* WORK REQUIRED
Exactly as written, transcribe the data that follows.

☆ ☆ ☆ ☆ ☆

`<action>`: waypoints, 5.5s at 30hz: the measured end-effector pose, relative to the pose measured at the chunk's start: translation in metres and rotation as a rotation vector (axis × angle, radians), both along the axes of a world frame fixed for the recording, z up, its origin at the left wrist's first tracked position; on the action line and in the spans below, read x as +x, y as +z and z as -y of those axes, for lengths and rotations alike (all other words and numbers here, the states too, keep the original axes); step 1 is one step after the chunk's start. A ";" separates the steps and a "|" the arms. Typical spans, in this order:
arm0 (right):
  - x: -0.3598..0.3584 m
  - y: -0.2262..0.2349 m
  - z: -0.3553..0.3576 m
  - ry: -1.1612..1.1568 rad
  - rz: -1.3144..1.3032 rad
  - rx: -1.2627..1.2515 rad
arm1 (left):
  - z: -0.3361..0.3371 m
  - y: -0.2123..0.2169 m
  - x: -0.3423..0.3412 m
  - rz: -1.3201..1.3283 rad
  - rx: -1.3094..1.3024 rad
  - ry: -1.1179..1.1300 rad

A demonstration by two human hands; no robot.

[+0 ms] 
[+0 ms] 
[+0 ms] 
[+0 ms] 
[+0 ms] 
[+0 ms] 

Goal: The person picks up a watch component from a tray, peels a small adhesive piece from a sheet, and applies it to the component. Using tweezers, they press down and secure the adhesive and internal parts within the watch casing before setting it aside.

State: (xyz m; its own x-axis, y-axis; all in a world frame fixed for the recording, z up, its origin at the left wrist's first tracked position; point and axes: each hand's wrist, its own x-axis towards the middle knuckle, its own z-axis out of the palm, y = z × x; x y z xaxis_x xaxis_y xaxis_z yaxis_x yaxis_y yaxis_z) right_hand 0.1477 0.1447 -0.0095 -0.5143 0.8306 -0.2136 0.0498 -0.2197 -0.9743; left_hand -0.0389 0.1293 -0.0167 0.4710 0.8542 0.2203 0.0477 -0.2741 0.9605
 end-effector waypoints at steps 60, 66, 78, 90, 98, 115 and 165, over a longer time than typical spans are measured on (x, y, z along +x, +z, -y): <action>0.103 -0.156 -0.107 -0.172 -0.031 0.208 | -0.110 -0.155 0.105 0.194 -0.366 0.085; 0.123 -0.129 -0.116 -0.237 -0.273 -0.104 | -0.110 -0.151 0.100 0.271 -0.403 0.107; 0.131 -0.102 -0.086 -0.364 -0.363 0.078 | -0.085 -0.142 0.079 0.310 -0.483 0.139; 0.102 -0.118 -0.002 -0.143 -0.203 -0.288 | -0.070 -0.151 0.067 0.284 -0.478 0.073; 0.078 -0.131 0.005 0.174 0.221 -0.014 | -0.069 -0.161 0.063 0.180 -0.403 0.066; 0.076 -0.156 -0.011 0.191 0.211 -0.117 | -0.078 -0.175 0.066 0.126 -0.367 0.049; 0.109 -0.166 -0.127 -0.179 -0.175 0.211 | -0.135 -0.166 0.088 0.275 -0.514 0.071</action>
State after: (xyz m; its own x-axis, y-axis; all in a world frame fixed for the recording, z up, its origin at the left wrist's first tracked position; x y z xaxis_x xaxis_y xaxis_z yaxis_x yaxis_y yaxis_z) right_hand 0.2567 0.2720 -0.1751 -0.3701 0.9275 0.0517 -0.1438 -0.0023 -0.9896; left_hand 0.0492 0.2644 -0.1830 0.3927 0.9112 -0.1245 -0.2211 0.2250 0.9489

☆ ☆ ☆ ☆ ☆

* OUTPUT BELOW
`<action>`: waypoints, 5.5s at 30hz: the measured end-effector pose, relative to the pose measured at the chunk's start: translation in metres and rotation as a rotation vector (axis × angle, radians), both along the axes of a world frame fixed for the recording, z up, its origin at the left wrist's first tracked position; on the action line and in the spans below, read x as +x, y as +z and z as -y of those axes, for lengths and rotations alike (all other words and numbers here, the states too, keep the original axes); step 1 is one step after the chunk's start. A ";" separates the steps and a "|" the arms. Typical spans, in this order:
arm0 (right):
  - x: -0.3598..0.3584 m
  - y: -0.2262..0.2349 m
  - z: -0.3553..0.3576 m
  - ry: -1.1612..1.1568 rad
  - rz: -1.3144..1.3032 rad
  - rx: -1.2627..1.2515 rad
arm1 (left):
  - z: -0.3361..0.3371 m
  - y: -0.2123..0.2169 m
  - x: -0.3423..0.3412 m
  - rz: -1.3201..1.3283 rad
  - rx: -1.3094..1.3024 rad
  - ry: -1.1179..1.1300 rad

A demonstration by two human hands; no robot.

[+0 ms] 
[+0 ms] 
[+0 ms] 
[+0 ms] 
[+0 ms] 
[+0 ms] 

Goal: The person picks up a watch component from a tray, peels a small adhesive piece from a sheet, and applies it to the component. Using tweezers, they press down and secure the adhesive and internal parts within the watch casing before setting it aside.

State: (xyz m; its own x-axis, y-axis; all in a world frame fixed for the recording, z up, its origin at the left wrist's first tracked position; point and axes: each hand's wrist, its own x-axis towards the middle knuckle, its own z-axis out of the palm, y = z × x; x y z xaxis_x xaxis_y xaxis_z yaxis_x yaxis_y yaxis_z) right_hand 0.1477 0.1447 -0.0095 -0.5143 0.8306 -0.2136 0.0498 -0.2197 -0.9743; left_hand -0.0389 0.1293 -0.0167 0.4710 0.8542 0.2203 0.0477 -0.2741 0.9605
 end-effector waypoints at steps 60, 66, 78, 90, 98, 115 and 165, over a longer time than typical spans are measured on (x, y, z along +x, +z, -y): <action>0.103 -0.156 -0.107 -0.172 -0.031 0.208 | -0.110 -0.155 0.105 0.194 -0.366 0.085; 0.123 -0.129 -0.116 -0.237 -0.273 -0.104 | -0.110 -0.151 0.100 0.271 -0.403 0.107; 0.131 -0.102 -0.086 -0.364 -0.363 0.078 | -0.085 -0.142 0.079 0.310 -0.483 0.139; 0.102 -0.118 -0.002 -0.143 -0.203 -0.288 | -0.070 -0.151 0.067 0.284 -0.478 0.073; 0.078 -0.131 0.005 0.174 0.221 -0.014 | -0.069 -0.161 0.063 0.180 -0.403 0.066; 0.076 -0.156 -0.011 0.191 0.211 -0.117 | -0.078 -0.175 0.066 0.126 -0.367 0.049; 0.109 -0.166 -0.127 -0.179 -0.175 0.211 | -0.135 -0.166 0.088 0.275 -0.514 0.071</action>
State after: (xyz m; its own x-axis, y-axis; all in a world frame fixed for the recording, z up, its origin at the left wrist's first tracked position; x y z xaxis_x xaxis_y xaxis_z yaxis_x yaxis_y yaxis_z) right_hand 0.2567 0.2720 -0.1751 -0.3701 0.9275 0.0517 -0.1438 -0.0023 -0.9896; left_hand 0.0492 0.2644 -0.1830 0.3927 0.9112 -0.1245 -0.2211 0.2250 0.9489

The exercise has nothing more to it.